### DATA FOR PROCESSING
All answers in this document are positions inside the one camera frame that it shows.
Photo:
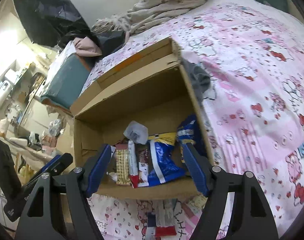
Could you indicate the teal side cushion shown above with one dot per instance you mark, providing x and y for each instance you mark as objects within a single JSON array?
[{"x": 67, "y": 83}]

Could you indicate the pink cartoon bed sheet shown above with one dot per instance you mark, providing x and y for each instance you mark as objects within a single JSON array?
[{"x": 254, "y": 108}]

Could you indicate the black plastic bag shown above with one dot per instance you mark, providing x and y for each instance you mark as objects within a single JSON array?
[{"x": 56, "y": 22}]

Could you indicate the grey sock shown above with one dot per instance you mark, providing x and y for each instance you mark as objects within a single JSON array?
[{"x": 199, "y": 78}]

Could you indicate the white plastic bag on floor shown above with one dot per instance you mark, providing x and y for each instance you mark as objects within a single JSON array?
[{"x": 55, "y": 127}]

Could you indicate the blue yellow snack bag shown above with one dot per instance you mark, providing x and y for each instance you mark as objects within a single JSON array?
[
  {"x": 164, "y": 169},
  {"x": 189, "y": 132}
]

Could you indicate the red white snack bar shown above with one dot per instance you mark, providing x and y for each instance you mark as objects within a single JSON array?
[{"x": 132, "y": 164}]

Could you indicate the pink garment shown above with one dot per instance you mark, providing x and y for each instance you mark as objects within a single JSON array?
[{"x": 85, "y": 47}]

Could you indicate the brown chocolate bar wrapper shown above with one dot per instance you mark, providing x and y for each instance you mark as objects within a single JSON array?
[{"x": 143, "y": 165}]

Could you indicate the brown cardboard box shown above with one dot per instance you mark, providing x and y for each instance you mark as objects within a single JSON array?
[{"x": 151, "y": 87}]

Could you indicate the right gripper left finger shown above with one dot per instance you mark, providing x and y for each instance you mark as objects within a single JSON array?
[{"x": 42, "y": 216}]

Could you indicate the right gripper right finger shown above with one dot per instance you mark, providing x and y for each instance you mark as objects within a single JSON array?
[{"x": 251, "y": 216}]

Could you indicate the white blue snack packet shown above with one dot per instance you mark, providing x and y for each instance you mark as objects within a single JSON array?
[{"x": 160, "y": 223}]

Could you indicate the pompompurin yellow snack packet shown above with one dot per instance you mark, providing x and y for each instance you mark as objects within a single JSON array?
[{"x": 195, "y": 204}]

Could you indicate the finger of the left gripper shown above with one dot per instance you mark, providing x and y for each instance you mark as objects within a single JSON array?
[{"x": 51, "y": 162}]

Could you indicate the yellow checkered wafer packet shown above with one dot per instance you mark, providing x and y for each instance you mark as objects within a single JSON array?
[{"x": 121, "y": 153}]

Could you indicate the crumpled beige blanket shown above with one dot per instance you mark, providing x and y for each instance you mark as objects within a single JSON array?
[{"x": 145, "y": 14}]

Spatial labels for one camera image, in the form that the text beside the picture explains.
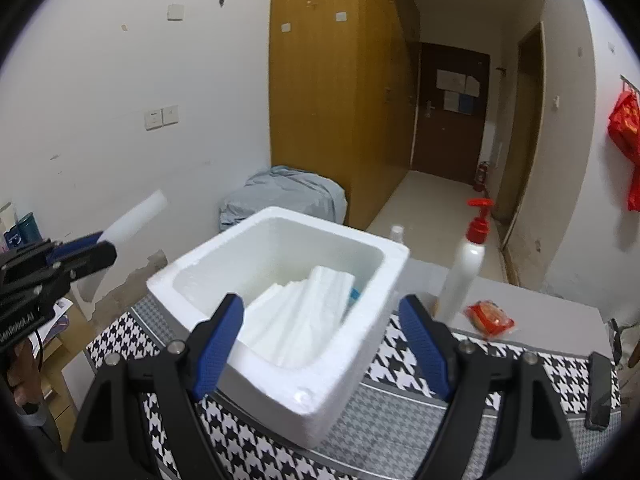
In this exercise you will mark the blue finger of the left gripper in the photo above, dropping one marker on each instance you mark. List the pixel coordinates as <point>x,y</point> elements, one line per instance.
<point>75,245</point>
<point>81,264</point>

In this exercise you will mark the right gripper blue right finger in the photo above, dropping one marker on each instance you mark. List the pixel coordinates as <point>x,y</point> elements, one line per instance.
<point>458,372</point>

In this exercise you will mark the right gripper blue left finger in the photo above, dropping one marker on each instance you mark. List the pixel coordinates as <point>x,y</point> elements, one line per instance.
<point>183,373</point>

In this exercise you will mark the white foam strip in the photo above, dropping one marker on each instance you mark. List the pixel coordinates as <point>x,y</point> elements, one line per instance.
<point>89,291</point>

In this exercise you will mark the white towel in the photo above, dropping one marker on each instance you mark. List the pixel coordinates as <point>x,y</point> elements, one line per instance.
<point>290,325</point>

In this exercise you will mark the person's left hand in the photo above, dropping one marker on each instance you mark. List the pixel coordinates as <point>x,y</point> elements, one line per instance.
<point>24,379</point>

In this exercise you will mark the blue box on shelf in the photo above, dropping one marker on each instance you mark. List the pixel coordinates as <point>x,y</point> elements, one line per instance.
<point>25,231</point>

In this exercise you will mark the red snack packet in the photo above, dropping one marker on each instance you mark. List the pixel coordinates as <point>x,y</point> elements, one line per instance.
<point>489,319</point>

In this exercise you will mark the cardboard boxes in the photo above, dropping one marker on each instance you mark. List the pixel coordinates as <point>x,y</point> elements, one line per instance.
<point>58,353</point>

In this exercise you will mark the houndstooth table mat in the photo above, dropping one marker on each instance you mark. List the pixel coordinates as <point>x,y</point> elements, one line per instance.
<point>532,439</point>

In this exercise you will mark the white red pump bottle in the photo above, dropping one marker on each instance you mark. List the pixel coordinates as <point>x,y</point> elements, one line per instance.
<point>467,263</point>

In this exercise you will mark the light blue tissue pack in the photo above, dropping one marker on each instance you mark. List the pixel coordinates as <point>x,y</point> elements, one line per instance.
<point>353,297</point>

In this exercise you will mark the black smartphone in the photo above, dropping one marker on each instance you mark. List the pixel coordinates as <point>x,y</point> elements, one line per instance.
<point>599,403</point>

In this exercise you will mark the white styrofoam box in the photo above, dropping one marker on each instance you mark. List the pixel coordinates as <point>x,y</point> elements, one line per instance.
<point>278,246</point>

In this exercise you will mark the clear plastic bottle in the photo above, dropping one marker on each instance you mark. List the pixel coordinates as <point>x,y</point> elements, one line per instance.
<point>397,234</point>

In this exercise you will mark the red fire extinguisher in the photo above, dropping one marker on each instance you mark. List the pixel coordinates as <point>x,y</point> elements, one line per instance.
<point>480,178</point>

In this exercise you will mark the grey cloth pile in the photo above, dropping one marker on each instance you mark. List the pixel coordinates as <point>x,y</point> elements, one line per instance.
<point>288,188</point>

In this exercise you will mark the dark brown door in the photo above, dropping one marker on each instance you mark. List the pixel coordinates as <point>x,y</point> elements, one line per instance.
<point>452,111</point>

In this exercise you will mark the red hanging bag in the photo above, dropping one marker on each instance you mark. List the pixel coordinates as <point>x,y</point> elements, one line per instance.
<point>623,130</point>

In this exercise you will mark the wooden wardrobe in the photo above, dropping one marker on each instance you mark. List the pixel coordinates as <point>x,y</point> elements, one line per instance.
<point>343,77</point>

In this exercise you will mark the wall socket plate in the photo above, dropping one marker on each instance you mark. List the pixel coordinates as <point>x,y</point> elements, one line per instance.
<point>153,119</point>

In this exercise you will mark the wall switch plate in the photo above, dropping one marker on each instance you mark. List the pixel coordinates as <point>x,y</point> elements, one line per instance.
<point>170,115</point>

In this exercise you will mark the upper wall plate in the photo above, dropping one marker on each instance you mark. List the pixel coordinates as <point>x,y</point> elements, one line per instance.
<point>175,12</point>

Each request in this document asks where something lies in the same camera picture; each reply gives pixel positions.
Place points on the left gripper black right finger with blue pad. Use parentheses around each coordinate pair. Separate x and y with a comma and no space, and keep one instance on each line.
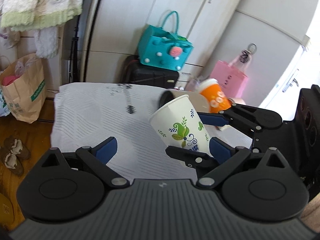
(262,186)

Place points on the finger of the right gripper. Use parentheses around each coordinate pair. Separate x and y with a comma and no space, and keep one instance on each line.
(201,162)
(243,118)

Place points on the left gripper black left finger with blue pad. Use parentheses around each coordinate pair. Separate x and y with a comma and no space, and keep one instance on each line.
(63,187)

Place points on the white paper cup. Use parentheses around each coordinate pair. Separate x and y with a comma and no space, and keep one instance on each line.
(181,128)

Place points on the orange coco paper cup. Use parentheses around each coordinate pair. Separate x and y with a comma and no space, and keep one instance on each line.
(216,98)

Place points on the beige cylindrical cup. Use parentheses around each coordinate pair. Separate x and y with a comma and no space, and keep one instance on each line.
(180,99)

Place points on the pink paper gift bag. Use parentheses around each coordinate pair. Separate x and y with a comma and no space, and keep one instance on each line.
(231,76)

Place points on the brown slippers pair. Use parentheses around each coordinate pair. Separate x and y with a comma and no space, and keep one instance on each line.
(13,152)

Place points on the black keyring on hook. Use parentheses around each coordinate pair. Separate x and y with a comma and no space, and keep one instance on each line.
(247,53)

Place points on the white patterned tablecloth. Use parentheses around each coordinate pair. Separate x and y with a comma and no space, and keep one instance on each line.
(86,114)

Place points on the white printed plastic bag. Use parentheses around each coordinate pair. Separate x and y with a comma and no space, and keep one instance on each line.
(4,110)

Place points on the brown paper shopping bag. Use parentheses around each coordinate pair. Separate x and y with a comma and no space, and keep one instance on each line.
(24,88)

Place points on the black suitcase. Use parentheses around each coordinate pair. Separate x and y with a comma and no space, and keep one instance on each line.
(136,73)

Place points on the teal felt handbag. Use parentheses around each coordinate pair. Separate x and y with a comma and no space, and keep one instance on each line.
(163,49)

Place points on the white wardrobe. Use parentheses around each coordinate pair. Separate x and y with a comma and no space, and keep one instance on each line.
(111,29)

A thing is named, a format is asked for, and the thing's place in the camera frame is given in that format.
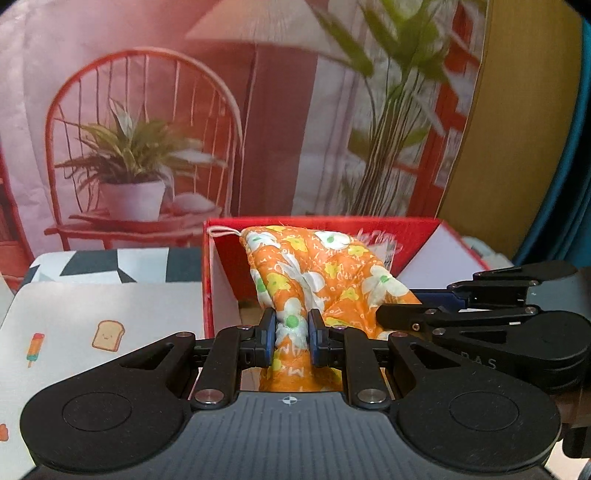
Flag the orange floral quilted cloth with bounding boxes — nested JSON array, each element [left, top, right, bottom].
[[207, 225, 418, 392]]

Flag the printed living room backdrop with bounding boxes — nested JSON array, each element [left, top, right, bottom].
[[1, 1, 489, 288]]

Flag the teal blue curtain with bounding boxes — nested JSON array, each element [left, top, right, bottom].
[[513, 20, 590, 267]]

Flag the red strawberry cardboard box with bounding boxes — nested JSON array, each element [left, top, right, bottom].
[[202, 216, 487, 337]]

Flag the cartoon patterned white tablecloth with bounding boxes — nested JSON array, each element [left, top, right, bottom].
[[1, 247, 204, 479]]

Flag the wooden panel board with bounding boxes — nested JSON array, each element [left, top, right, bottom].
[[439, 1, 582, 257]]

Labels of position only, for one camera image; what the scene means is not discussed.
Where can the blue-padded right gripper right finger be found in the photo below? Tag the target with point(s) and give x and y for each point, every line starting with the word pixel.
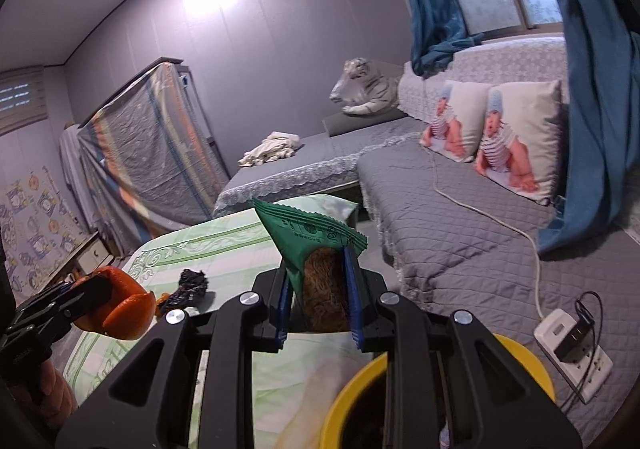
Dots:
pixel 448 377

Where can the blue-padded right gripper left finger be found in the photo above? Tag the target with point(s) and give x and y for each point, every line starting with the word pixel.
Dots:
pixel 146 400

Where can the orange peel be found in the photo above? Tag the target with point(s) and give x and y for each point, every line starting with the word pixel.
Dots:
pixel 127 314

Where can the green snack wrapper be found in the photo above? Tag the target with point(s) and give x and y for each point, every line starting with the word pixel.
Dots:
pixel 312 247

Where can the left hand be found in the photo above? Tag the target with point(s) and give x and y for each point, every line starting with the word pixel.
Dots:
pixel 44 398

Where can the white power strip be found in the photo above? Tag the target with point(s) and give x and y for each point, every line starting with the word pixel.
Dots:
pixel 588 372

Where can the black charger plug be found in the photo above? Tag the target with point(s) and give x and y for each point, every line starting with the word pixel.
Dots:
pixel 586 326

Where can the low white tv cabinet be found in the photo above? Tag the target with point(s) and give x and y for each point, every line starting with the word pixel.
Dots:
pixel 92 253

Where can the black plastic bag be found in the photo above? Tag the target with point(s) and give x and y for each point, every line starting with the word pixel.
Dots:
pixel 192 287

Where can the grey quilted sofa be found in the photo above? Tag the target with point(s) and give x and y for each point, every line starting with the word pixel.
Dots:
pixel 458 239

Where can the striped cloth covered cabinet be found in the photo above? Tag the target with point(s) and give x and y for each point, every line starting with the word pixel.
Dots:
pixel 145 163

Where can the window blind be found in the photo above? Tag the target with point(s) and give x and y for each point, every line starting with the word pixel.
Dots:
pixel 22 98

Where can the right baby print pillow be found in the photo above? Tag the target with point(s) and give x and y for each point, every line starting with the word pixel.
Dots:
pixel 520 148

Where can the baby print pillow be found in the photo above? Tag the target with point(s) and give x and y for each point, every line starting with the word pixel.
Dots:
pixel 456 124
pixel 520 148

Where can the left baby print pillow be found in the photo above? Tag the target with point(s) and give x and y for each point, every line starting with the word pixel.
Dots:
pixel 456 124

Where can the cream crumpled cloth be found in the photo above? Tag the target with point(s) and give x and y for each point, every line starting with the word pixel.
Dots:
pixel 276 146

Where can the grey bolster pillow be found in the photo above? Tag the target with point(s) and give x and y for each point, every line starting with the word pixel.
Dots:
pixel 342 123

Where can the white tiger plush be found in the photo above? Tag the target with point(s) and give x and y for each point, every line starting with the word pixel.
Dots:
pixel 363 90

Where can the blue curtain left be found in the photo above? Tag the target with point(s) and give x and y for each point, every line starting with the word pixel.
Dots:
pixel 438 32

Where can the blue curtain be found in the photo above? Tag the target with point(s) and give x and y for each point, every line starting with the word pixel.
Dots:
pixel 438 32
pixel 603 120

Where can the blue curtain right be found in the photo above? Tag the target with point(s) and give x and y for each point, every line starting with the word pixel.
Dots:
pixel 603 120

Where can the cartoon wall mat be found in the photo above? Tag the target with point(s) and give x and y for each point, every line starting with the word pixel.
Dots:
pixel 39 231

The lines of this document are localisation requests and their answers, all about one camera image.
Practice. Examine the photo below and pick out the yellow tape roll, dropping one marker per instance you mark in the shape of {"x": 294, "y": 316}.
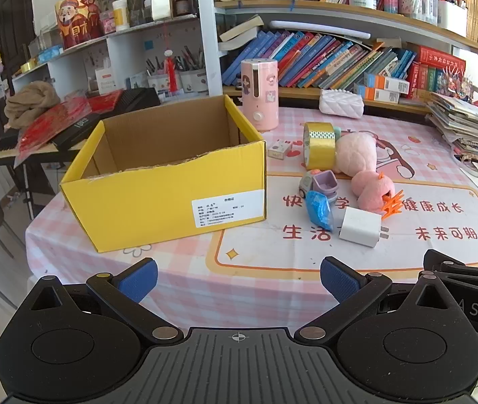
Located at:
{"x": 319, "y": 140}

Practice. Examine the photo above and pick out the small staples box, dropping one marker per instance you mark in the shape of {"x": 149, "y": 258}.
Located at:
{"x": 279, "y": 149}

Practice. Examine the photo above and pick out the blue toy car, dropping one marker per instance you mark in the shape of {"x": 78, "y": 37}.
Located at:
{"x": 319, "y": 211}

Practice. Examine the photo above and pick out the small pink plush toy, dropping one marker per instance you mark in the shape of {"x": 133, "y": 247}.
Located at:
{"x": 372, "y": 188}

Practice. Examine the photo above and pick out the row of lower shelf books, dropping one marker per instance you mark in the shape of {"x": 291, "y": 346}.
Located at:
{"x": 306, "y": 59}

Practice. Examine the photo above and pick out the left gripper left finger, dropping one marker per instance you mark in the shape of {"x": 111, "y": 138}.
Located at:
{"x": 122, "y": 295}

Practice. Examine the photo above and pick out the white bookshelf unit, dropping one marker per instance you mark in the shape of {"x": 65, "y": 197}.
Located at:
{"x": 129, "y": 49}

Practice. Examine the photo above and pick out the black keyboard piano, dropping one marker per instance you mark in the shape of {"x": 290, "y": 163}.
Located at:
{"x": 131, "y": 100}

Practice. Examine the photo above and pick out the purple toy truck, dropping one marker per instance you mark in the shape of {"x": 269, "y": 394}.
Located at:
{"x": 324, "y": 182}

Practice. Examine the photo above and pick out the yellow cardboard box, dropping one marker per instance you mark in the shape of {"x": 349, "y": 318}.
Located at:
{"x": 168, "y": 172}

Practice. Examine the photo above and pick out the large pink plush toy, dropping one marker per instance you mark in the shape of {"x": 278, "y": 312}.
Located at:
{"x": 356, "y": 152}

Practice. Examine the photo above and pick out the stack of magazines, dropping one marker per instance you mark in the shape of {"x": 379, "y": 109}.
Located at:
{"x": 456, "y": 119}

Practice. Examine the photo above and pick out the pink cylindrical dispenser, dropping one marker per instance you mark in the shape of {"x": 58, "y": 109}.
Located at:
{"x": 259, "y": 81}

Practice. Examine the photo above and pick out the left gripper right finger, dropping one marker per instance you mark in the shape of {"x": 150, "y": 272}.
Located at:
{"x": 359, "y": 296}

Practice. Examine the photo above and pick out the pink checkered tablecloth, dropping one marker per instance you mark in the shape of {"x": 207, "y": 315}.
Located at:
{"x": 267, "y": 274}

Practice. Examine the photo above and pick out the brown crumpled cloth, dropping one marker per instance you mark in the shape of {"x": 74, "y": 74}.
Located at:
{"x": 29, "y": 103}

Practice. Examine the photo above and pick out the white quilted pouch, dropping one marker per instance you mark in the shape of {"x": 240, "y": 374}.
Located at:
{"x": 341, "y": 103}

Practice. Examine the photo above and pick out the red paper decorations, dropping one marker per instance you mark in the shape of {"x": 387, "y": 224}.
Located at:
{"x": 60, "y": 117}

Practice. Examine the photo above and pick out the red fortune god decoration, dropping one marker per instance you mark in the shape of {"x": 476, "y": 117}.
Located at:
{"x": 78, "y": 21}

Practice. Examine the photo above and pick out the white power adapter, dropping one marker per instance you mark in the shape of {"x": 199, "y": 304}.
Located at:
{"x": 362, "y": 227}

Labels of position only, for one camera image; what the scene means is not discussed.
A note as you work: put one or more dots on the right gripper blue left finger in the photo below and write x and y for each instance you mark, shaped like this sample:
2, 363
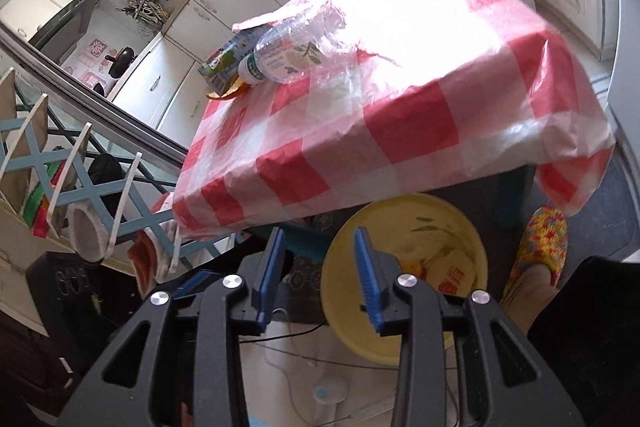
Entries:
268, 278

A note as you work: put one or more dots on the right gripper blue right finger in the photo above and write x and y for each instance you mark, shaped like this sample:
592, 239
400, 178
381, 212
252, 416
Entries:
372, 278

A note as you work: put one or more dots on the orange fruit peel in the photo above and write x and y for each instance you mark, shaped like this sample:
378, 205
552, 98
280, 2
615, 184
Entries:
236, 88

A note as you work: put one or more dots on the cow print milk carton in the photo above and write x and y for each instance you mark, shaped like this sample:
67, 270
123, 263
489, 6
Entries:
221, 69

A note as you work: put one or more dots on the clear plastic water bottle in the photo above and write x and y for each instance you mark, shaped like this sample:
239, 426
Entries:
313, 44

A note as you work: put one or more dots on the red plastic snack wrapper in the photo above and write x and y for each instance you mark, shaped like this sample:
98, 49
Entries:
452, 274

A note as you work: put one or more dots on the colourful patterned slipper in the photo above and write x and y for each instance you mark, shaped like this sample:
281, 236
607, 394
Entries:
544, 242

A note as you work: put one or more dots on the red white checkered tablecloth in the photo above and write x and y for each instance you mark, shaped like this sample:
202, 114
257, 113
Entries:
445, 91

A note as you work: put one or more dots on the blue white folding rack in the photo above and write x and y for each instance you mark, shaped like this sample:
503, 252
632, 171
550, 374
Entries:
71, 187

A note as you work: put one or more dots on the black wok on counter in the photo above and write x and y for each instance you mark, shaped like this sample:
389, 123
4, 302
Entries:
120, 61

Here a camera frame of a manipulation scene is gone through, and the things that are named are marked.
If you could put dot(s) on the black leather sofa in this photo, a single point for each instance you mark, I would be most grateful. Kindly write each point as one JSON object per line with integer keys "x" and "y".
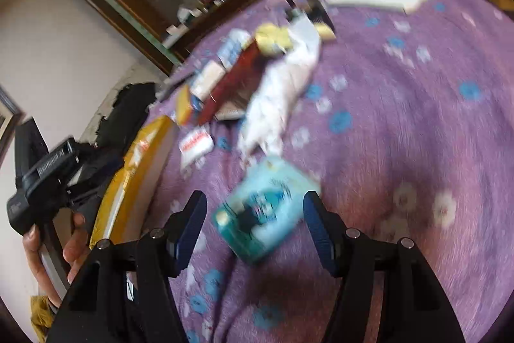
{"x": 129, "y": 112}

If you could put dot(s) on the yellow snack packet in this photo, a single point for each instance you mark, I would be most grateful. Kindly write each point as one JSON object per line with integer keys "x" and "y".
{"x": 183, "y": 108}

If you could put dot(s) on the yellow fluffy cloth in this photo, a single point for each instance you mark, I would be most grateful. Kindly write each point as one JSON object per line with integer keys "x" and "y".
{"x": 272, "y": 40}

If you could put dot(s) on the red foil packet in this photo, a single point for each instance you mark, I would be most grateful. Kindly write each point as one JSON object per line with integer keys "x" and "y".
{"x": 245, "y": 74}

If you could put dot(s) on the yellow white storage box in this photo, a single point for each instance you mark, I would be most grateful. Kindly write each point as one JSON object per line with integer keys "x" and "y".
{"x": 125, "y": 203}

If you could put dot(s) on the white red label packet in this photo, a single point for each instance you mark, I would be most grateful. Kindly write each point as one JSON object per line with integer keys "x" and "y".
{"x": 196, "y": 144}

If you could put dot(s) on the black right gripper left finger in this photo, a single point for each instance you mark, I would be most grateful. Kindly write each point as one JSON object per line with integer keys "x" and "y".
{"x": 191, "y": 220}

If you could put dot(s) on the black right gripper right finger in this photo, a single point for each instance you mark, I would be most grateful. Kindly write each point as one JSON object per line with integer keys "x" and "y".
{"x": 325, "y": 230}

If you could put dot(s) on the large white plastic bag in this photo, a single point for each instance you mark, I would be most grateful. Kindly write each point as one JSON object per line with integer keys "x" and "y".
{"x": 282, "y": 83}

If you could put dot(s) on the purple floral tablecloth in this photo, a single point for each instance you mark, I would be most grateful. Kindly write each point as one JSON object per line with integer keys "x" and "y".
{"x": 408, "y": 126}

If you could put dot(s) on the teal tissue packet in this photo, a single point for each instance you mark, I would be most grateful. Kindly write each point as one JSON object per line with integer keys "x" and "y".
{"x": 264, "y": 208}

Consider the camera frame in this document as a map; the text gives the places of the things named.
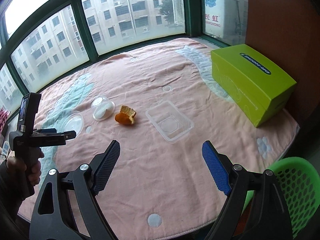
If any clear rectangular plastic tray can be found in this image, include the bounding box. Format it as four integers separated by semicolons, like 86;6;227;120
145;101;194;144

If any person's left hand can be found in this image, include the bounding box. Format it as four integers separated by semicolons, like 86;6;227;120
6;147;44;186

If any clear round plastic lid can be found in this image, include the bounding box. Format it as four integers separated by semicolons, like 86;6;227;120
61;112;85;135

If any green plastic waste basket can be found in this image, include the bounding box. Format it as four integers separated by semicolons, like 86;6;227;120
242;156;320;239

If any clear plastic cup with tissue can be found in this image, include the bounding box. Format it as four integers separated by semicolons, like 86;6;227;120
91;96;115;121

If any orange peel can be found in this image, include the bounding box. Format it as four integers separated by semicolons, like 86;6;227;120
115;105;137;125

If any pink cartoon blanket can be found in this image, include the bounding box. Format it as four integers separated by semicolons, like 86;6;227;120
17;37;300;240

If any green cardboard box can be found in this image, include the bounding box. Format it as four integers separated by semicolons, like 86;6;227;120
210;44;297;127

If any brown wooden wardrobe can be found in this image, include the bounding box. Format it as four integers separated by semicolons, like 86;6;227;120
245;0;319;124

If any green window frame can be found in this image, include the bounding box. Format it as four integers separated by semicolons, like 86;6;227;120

### EXERCISE DETAILS
Using the listing above, work out how many of its lines include "text", and give only the result.

### REPLY
2